YOUR INSTRUCTIONS: Go through the records and filter out every line lacking the word "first"; copy the lines that remain.

Records from a collection
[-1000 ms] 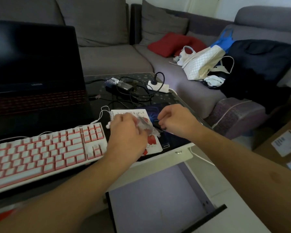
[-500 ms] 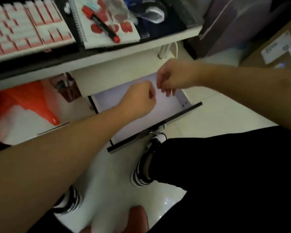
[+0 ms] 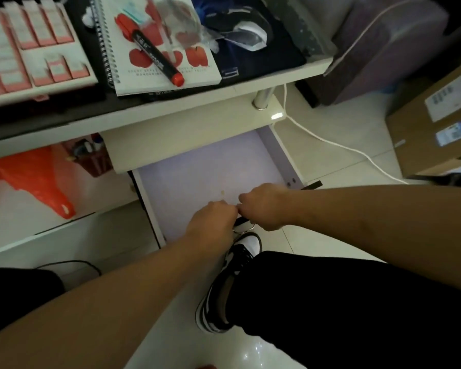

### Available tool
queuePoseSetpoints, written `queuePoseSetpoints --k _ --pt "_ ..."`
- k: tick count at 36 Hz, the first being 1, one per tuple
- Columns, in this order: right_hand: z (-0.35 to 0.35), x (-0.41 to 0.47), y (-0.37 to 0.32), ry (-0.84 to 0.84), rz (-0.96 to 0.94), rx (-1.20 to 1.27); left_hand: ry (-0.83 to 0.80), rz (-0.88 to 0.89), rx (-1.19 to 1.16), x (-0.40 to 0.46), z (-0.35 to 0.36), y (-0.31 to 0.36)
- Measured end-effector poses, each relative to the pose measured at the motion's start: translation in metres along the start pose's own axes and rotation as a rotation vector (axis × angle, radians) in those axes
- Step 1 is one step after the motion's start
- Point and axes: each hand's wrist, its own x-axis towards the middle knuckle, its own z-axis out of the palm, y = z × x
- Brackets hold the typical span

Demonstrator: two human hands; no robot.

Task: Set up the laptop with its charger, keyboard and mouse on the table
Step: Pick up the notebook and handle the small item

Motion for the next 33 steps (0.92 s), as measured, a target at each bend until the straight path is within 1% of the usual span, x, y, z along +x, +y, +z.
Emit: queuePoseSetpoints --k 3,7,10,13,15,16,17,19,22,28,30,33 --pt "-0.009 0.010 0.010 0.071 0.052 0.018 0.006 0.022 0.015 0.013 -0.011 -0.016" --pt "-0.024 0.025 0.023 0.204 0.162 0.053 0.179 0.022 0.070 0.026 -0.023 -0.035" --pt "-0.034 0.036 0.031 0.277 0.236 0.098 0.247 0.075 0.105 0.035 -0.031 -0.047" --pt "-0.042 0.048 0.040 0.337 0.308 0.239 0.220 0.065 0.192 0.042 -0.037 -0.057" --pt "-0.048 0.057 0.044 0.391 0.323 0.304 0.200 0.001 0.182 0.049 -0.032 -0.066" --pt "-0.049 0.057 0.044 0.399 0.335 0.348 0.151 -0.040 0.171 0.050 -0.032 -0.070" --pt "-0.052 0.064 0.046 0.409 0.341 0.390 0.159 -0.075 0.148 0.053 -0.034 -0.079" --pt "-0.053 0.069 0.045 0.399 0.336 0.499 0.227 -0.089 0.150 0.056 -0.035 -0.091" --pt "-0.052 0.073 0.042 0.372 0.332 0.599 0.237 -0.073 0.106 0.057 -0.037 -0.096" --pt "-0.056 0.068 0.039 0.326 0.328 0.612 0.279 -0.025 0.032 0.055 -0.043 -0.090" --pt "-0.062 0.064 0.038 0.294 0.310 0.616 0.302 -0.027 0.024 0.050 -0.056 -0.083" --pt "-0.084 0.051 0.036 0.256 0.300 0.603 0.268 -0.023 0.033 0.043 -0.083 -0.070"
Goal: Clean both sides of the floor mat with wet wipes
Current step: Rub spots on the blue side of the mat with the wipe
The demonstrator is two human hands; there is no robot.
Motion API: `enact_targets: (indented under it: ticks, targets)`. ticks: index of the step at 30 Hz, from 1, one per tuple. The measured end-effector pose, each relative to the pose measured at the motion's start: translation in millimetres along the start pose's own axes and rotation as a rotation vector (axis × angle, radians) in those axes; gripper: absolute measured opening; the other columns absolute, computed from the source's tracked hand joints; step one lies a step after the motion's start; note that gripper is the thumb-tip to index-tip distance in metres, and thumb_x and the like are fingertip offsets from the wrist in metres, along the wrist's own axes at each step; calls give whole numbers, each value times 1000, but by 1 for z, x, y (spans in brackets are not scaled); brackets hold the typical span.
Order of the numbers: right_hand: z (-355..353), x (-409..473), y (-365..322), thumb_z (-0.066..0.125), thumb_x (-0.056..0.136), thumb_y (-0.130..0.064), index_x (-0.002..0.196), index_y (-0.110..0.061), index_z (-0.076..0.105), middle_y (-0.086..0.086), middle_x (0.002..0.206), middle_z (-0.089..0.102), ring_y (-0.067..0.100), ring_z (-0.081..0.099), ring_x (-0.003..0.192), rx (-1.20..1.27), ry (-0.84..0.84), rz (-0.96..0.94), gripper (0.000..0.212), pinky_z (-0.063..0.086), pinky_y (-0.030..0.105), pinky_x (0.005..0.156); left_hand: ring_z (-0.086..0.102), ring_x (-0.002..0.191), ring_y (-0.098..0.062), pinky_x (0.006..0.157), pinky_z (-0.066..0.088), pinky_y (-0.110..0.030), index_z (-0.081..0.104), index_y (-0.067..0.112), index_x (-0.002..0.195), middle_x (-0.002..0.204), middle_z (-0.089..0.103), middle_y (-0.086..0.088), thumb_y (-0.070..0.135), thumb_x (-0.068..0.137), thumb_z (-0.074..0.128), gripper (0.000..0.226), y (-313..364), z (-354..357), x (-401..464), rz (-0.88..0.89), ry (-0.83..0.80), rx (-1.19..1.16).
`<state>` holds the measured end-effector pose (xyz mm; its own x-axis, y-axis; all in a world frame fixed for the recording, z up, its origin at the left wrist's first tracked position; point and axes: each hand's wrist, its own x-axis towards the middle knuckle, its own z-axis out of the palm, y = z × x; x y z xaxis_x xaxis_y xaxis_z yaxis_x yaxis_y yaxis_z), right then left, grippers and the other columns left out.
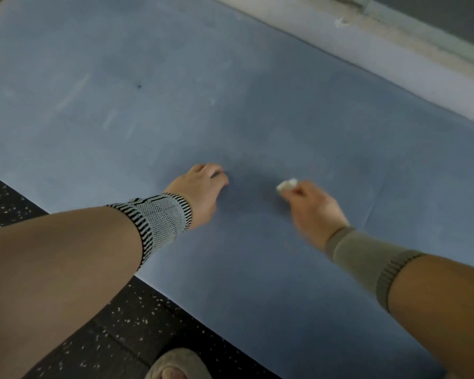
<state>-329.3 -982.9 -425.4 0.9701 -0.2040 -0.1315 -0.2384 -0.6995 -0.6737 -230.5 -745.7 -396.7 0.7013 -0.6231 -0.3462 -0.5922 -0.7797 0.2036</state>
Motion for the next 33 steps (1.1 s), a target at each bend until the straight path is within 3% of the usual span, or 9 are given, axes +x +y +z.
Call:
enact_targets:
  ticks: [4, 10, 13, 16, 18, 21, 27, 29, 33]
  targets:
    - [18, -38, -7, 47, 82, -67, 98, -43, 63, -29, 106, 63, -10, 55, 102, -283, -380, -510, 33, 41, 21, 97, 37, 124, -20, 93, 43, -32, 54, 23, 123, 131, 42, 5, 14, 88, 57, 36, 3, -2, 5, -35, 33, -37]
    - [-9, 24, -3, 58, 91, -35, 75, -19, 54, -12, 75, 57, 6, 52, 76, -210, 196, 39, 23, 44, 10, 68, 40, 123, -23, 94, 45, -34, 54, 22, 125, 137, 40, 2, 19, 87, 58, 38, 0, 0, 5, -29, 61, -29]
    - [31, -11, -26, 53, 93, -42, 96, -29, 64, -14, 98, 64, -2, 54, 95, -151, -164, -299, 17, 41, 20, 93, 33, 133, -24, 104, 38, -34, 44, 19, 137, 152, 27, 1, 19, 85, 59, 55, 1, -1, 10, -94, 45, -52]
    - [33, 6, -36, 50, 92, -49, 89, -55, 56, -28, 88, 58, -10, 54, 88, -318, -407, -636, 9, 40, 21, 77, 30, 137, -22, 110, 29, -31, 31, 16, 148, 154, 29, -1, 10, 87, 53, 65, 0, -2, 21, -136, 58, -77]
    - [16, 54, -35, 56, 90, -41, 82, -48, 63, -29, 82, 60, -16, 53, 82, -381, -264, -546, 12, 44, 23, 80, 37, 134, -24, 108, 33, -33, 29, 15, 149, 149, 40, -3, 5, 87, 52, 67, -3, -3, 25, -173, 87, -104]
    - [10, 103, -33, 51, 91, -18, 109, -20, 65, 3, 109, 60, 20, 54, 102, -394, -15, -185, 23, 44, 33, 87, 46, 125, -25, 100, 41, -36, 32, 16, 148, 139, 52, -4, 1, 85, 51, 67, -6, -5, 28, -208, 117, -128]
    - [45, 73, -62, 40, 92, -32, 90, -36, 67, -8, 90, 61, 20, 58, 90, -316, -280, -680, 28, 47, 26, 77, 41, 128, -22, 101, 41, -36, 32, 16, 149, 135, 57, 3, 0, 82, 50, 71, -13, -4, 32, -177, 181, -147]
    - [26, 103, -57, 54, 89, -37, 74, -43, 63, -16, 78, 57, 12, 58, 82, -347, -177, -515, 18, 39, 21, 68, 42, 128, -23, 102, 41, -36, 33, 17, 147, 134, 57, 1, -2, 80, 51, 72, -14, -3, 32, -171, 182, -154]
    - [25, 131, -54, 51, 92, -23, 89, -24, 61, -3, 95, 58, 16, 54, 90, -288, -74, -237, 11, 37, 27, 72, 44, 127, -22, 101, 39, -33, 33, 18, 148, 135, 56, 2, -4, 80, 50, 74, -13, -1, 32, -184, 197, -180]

RESPONSE AREA:
- k: tick count at 36 Hz, the first being 1, one per tuple
`<state>` holds the measured end-effector pose (xyz mm; its own x-axis, y-axis; all in a world frame fixed for the recording, z up, its origin at the left wrist's first tracked position; point and axes: each hand's wrist, its own x-axis towards the middle knuckle, its own z-axis out of the palm, y = z × x; x y z xaxis_x xaxis_y xaxis_z yaxis_x yaxis_y yaxis_z), right then left, grippers and the other columns left out.

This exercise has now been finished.